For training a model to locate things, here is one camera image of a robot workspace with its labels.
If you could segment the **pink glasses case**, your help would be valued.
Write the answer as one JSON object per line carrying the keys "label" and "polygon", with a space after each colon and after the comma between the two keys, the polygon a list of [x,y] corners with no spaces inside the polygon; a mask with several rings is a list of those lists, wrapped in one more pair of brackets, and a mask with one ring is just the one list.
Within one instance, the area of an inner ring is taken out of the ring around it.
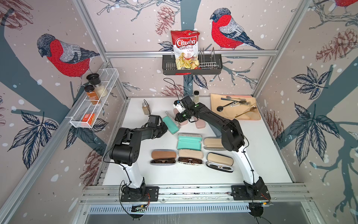
{"label": "pink glasses case", "polygon": [[195,126],[196,126],[197,129],[203,129],[203,128],[206,127],[206,122],[201,120],[201,119],[199,119],[199,120],[197,120],[195,122]]}
{"label": "pink glasses case", "polygon": [[[174,112],[174,115],[179,114],[179,111],[176,108],[173,109],[173,112]],[[182,126],[186,125],[187,123],[188,123],[188,120],[185,120],[183,122],[179,122],[179,125],[182,127]]]}

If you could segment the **brown case with sunglasses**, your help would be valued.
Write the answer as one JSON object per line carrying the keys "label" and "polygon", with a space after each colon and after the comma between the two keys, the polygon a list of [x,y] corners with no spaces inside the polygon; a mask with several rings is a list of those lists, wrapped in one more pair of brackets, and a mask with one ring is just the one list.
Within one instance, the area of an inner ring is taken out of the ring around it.
{"label": "brown case with sunglasses", "polygon": [[176,163],[177,153],[173,150],[156,149],[152,151],[151,157],[151,165],[170,166]]}

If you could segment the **grey teal glasses case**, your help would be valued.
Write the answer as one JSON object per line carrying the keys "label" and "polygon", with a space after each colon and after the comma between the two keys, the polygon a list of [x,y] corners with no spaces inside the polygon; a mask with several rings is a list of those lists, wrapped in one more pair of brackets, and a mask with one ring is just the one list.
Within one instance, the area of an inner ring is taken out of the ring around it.
{"label": "grey teal glasses case", "polygon": [[216,127],[214,127],[213,125],[209,124],[209,126],[211,127],[213,133],[215,134],[216,137],[221,138],[222,137],[222,133],[220,129],[217,129]]}

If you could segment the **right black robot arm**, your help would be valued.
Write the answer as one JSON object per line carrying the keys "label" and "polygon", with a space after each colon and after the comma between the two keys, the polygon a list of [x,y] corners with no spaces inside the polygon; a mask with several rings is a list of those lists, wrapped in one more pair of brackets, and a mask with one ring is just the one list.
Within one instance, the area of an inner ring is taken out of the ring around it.
{"label": "right black robot arm", "polygon": [[192,117],[201,119],[221,132],[222,145],[227,151],[233,152],[243,175],[243,182],[250,199],[257,200],[267,193],[267,186],[257,173],[247,155],[245,142],[249,140],[243,134],[239,121],[224,118],[202,103],[195,103],[189,96],[177,99],[173,103],[179,113],[175,115],[177,122],[184,122]]}

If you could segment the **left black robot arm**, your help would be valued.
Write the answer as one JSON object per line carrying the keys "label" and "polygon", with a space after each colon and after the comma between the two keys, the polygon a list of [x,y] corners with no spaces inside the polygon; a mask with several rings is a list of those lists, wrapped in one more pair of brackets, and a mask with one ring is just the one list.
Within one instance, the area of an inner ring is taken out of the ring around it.
{"label": "left black robot arm", "polygon": [[137,164],[141,142],[160,138],[167,131],[167,125],[159,115],[150,115],[148,121],[140,128],[119,129],[108,155],[110,161],[119,165],[125,174],[122,196],[129,197],[132,201],[143,201],[148,198],[145,193],[145,179]]}

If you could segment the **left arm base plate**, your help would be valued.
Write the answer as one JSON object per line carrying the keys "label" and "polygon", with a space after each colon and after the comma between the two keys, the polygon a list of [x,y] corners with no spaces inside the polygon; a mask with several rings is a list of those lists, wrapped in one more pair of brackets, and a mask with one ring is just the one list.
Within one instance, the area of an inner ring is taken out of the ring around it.
{"label": "left arm base plate", "polygon": [[149,186],[140,188],[123,187],[120,193],[121,202],[156,202],[158,200],[159,187]]}

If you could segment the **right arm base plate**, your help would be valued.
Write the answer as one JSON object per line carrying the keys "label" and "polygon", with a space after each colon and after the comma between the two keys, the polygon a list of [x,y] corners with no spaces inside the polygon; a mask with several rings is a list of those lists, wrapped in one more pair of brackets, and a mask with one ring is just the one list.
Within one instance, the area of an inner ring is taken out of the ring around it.
{"label": "right arm base plate", "polygon": [[260,189],[251,189],[245,185],[231,185],[230,195],[235,201],[271,200],[271,196],[266,185]]}

-=-=-=-=-

- [TASK OBJECTIVE]:
Please find each line in the records above that holds the word "segment", and copy it.

- [OUTPUT OF THE EXERCISE]:
If you could segment the **pink glasses case**, your help would be valued.
If you could segment the **brown case with sunglasses**, your help would be valued.
If you could segment the **grey teal glasses case**, your help would be valued.
If you could segment the **right black robot arm**, your help would be valued.
If you could segment the **left black robot arm**, your help would be valued.
If you could segment the **left arm base plate**, your help would be valued.
If you could segment the **right arm base plate**, your help would be valued.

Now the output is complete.